Work order: Would you restate all the data that follows, word for word?

(Dataset excerpts)

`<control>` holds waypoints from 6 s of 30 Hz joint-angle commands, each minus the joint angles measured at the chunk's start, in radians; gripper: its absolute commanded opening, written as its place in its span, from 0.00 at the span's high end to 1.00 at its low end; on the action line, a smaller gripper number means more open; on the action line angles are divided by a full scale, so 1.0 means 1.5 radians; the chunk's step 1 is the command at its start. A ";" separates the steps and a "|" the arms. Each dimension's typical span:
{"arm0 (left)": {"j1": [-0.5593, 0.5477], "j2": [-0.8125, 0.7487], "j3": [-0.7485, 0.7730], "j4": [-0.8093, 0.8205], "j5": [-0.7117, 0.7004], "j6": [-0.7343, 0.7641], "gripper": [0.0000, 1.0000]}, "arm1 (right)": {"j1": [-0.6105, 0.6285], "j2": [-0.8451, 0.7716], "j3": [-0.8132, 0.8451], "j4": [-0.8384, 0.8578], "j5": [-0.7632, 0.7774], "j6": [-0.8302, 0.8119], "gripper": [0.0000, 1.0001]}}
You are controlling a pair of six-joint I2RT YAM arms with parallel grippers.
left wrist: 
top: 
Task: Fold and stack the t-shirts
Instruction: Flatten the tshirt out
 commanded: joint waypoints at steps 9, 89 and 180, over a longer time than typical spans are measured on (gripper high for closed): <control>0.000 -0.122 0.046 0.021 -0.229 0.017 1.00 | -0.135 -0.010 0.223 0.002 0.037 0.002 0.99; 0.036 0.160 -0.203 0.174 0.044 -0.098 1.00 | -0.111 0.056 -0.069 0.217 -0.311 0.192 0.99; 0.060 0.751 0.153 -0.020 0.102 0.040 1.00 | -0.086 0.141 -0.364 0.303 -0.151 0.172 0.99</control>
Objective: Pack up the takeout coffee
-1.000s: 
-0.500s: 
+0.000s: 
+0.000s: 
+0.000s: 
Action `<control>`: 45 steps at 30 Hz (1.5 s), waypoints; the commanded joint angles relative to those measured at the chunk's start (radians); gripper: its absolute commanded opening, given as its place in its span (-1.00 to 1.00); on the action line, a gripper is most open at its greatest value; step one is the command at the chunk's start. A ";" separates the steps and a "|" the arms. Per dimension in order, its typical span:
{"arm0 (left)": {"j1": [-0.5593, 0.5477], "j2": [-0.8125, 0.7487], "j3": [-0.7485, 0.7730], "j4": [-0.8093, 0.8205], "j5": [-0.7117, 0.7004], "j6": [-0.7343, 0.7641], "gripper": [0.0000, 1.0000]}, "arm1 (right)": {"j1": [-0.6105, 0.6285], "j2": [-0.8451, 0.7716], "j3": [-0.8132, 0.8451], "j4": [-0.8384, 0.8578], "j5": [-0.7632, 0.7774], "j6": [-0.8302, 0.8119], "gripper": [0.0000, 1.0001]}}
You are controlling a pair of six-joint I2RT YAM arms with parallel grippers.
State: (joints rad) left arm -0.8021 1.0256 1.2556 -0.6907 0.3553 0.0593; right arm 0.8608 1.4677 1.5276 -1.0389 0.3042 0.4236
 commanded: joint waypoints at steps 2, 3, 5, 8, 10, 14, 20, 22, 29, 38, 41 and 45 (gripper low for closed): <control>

Response area:
`<control>` holds waypoints from 6 s of 30 Hz joint-angle commands, each minus the joint angles measured at the chunk's start, in radians; gripper: its absolute commanded opening, written as its place in its span, from 0.00 at the span's high end to 1.00 at its low end; on the action line, a smaller gripper number means more open; on the action line angles are divided by a full scale, so 1.0 means 1.5 radians; the chunk's step 1 is the command at its start. A ";" separates the steps and a "|" the arms. Each dimension's typical span:
{"arm0 (left)": {"j1": [-0.5593, 0.5477], "j2": [-0.8125, 0.7487], "j3": [-0.7485, 0.7730], "j4": [-0.8093, 0.8205], "j5": [-0.7117, 0.7004], "j6": [-0.7343, 0.7641], "gripper": [0.0000, 1.0000]}, "arm1 (right)": {"j1": [-0.6105, 0.6285], "j2": [-0.8451, 0.7716], "j3": [-0.8132, 0.8451], "j4": [-0.8384, 0.8578], "j5": [-0.7632, 0.7774], "j6": [-0.8302, 0.8119], "gripper": [0.0000, 1.0001]}}
You are controlling a pair of six-joint I2RT YAM arms with parallel grippers.
left wrist: 
top: 
Task: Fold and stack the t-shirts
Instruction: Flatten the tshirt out
 commanded: joint waypoints at steps 9, 89 and 180, over a longer time than typical spans are measured on (gripper high for closed): <control>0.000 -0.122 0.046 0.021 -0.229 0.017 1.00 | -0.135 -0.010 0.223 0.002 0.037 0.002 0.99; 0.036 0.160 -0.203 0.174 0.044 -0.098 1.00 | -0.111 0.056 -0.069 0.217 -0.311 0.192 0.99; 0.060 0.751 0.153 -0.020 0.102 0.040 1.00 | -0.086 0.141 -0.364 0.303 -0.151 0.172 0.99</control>
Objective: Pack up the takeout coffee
-1.000s: 
-0.500s: 
+0.000s: 
+0.000s: 
+0.000s: 
Action `<control>`: 45 steps at 30 Hz (1.5 s), waypoints; the commanded joint angles relative to those measured at the chunk's start (radians); gripper: its absolute commanded opening, given as its place in its span (-1.00 to 1.00); on the action line, a gripper is most open at its greatest value; step one is the command at the chunk's start. A ";" separates the steps and a "|" the arms. Per dimension in order, its typical span:
{"arm0 (left)": {"j1": [-0.5593, 0.5477], "j2": [-0.8125, 0.7487], "j3": [-0.7485, 0.7730], "j4": [-0.8093, 0.8205], "j5": [-0.7117, 0.7004], "j6": [-0.7343, 0.7641], "gripper": [0.0000, 1.0000]}, "arm1 (right)": {"j1": [-0.6105, 0.6285], "j2": [-0.8451, 0.7716], "j3": [-0.8132, 0.8451], "j4": [-0.8384, 0.8578], "j5": [-0.7632, 0.7774], "j6": [-0.8302, 0.8119], "gripper": [0.0000, 1.0001]}}
You are controlling a pair of six-joint I2RT YAM arms with parallel grippers.
State: (joints rad) left arm -0.8021 1.0256 1.2556 -0.6907 0.3553 0.0593; right arm 0.8608 1.4677 1.5276 -1.0389 0.3042 0.4236
 commanded: joint waypoints at steps 2, 3, 5, 8, 10, 14, 20, 22, 29, 38, 41 and 45 (gripper low for closed): <control>

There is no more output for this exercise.